The action scenes are all chopped up with jumbled edits. The choreography can be passable at points but seems to emphasize the exact wrong moments, like the duel spinning monks that twirl needlessly forever in the opening or Fat leaning forward and spinning around the floor while casually eating a bowl of noodles to clown Scott. It’s badly composed and badly edited. The action scenes are so silly and stupid and then you throw in the willful distortion of gravity because, as we’re told, physics are only real if you believe in them. The world of bending reality worked in The Matrix because reality was an illusion (or, as the Merovingian would say, “an eloooschean”) and a virtual reality setting where rules could be bent. What we’re entering here is a realm closer to 2008’s Wanted, where the tried-and-true laws of nature are merely suggestions, and all the cool kids can curve bullets if they really put their mind to it. It’s not like action movies don’t already exist in a heightened world of expectations and genre pyrotechnics, and then you add martial arts mysticism on top of it with wire-fu and we’re already stretching the bounds. I think what rubs me the wrong way thoroughly with Bulletproof Monk is how lazy it is. It’s not like this monk has some special power that allows him to overcome physics, some master knowledge that will educate his protégé. He just tells him that belief is stronger than physics, like this was a sentimental children’s movie about Santa Claus. If that’s the level of explanation that’s acceptable, it’s a bad sign how much more effort will be put into any storytelling or entertainment factor in this ridiculous mess.
Let’s also zero in on the apprentice character played by Scott, an actor I’ve generally enjoyed and who was hitting his commercial heights circa 2003. He plays Kar, though when the monk informs him that he is mispronouncing the Cantonese word for “family,” the American pickpocket brushes away the cultural correction from the native speaker. Here is a man who lives and works in an old Chinese movie theater with a crotchety old Japanese owner (Mako) and where he watches classic kung-fu movies and teaches himself martial arts. I suppose Kar could be a self-taught genius but he displays little dedication or skill beyond pickpocketing, which has always been a nagging movie cheat to me where people can just barely bump into you and magically gone inside your coat pocket and lifted a wallet all without your awareness. He’s the wise-cracking sidekick-slash-protégé learning about the wider world and breaking the rules, like Neo. Except he’s mostly obnoxious and useless, that is, whenever he isn’t inexplicably taking out professionally trained mercenaries with moves he learned from Bruce Lee marathons. Kar is not even an enjoyable annoying role for Scott like in 2003’s The Rundown.

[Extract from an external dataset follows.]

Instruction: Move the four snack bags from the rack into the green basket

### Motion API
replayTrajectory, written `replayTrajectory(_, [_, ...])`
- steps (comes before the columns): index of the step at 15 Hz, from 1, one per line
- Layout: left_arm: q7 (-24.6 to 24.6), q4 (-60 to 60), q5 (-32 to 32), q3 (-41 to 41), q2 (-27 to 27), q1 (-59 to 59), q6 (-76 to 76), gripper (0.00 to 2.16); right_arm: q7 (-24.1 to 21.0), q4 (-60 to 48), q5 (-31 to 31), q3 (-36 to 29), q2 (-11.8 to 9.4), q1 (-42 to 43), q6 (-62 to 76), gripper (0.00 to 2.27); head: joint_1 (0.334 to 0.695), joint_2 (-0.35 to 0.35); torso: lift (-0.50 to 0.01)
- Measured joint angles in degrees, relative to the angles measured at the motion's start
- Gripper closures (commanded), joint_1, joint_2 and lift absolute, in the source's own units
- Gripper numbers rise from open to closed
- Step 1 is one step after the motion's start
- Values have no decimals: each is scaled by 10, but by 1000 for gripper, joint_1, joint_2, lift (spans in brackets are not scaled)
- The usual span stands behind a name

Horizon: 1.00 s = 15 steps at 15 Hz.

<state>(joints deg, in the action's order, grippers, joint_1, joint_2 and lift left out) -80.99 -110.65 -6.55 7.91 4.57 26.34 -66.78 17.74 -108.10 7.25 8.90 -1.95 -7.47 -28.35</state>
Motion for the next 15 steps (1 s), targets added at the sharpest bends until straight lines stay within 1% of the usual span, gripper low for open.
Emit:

Another ridiculous character and storyline involves the leader of the underground street gang and his name is Mr. Funktastic. I know this because Marcus Jean Pirae (Girl Next) literally has “Mister Funktastic” tattooed on his bare chest (though it looks like he might be missing a well-placed “N” as well). He’s British and the leader of a gang of would-be street toughs and orphans, and it’s like the movie has dipped into something downright Dickensian, or maybe the 1991 Teenage Mutant Ninja Turtles movie. These guys are upset that Kar is stealing on their turf and challenge him to prove his mettle. I don’t know what this idiot character adds to this universe besides further making it incredulous. He and “his girl” even party in the underground raves in old subway cars, and all of this just makes me wonder what adults think goes on in subway systems. Oh, and that’s right, the female love interest is named Jade, played by Jaimie King (Sin City, Pearl Harbor), and this plays into one of the most stupid yet hyper specific ancient prophecies that tips off the monk to Kar’s potential. All you need to know about the supporting characters in this movie is that there are multiple generations of Nazis and they are running a Holocaust museum secretly to hold onto their trophies under the cover of enlightening the world about anti-Semitism and white supremacy.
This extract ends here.